**WORK TASK**
Print the line where "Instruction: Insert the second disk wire" occurs and every line that follows it in the data below, ending with the last line, precisely as written.

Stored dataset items
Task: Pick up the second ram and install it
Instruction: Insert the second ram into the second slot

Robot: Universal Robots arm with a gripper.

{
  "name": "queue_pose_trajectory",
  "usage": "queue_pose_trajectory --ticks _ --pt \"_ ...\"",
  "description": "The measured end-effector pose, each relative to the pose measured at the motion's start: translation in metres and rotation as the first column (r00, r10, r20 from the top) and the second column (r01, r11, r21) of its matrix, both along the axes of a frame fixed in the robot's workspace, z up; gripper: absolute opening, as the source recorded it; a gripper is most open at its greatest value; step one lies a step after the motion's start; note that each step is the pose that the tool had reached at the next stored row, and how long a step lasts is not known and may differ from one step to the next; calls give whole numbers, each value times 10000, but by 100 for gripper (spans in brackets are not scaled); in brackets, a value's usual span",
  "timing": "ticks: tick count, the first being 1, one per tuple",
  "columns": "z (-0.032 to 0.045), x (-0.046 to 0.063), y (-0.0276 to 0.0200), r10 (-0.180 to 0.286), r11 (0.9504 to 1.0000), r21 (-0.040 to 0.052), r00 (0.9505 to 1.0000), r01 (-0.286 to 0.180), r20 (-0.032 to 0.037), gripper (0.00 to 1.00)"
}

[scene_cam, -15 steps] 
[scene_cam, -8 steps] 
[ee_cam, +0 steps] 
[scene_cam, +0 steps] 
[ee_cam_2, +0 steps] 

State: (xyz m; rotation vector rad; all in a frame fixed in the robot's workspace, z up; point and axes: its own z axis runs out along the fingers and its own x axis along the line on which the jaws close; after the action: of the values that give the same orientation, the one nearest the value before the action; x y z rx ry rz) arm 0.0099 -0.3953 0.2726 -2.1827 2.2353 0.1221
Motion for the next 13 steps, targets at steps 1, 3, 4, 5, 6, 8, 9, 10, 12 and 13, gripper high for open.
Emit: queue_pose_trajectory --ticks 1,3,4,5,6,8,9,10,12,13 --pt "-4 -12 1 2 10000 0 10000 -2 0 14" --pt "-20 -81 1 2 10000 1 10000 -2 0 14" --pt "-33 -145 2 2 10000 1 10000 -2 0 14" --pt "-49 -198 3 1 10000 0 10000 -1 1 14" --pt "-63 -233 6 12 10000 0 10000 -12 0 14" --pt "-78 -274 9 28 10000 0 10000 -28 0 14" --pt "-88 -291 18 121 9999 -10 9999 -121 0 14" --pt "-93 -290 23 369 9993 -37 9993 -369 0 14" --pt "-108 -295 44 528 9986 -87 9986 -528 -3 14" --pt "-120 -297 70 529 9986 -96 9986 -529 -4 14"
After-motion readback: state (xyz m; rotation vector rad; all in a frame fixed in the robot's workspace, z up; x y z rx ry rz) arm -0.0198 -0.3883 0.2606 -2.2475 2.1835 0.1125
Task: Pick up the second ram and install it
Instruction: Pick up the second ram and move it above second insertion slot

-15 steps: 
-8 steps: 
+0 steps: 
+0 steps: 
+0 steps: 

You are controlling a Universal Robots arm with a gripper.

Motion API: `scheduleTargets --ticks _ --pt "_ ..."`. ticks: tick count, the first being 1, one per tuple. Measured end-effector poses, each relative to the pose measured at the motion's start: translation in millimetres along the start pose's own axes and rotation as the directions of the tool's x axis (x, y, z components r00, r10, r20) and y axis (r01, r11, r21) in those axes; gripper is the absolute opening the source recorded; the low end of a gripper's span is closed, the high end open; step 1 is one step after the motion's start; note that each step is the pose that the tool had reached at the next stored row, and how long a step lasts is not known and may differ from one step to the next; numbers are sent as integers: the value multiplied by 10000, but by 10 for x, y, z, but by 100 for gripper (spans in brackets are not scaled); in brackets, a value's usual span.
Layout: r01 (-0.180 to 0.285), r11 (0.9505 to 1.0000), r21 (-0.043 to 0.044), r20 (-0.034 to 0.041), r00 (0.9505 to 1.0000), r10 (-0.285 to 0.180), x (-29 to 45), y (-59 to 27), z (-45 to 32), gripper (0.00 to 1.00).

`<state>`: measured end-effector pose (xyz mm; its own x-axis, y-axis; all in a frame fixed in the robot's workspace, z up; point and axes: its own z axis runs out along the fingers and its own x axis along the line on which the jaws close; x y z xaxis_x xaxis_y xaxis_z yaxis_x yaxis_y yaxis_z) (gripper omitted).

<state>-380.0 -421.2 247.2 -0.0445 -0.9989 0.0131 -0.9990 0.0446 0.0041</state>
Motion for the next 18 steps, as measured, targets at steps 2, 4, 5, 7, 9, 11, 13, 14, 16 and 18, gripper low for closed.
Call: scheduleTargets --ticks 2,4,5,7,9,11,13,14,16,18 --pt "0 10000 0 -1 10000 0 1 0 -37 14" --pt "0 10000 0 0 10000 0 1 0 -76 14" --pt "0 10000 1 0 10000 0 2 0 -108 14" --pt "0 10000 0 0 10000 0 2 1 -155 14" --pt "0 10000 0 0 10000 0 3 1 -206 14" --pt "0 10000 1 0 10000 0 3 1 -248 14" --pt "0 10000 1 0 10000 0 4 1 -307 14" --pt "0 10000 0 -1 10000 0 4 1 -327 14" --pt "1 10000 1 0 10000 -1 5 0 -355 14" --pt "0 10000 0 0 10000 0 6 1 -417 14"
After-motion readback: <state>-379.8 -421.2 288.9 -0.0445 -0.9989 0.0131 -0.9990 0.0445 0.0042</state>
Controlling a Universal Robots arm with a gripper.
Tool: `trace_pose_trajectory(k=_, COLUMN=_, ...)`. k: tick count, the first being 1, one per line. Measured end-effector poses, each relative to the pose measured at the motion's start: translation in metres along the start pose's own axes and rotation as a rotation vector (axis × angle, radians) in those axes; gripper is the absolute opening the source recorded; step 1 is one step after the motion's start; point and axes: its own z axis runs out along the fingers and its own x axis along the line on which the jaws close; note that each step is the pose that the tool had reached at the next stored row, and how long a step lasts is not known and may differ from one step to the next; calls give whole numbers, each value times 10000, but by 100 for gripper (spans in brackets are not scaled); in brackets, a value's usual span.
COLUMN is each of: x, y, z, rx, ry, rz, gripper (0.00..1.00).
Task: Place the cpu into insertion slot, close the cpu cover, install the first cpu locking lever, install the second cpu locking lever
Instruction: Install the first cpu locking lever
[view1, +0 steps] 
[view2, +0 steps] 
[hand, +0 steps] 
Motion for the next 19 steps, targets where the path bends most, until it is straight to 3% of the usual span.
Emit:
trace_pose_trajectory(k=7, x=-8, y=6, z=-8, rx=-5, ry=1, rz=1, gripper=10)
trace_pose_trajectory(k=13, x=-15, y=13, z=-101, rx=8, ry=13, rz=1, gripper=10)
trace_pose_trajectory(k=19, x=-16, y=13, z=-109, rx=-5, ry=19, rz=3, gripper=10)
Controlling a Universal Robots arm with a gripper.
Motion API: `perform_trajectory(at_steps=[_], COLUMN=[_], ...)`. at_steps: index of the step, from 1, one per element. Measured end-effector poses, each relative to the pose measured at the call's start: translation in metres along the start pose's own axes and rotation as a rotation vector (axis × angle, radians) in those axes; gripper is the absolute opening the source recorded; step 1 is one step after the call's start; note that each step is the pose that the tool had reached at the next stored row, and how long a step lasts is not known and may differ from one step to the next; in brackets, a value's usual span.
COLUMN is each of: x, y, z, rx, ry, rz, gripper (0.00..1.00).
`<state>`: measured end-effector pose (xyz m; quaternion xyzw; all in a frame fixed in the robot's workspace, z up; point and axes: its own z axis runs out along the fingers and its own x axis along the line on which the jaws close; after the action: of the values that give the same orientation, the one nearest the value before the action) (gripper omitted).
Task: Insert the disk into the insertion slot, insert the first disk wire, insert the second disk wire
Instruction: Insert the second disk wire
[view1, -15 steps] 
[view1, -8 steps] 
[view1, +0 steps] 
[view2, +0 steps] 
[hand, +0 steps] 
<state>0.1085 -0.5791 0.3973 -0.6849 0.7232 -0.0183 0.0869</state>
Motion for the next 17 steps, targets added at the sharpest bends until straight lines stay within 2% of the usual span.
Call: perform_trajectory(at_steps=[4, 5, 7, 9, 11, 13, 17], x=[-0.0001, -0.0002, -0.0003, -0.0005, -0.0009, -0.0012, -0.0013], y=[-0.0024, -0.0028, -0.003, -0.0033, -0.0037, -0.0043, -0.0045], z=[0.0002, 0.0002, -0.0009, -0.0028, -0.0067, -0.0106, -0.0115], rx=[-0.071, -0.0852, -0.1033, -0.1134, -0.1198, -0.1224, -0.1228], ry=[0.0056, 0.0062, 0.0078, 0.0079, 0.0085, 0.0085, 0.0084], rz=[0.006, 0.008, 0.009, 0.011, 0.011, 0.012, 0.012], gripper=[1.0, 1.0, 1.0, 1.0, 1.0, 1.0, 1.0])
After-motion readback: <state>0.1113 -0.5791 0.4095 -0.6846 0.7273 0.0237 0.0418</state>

**COMPLETED EXERCISE**
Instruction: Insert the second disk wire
[view1, -15 steps] 
[view1, -8 steps] 
[view1, +0 steps] 
[view2, +0 steps] 
[hand, +0 steps] 
<state>0.1085 -0.5791 0.3973 -0.6849 0.7232 -0.0183 0.0869</state>
Motion for the next 17 steps, targets added at the sharpest bends until straight lines stay within 2% of the usual span.
Call: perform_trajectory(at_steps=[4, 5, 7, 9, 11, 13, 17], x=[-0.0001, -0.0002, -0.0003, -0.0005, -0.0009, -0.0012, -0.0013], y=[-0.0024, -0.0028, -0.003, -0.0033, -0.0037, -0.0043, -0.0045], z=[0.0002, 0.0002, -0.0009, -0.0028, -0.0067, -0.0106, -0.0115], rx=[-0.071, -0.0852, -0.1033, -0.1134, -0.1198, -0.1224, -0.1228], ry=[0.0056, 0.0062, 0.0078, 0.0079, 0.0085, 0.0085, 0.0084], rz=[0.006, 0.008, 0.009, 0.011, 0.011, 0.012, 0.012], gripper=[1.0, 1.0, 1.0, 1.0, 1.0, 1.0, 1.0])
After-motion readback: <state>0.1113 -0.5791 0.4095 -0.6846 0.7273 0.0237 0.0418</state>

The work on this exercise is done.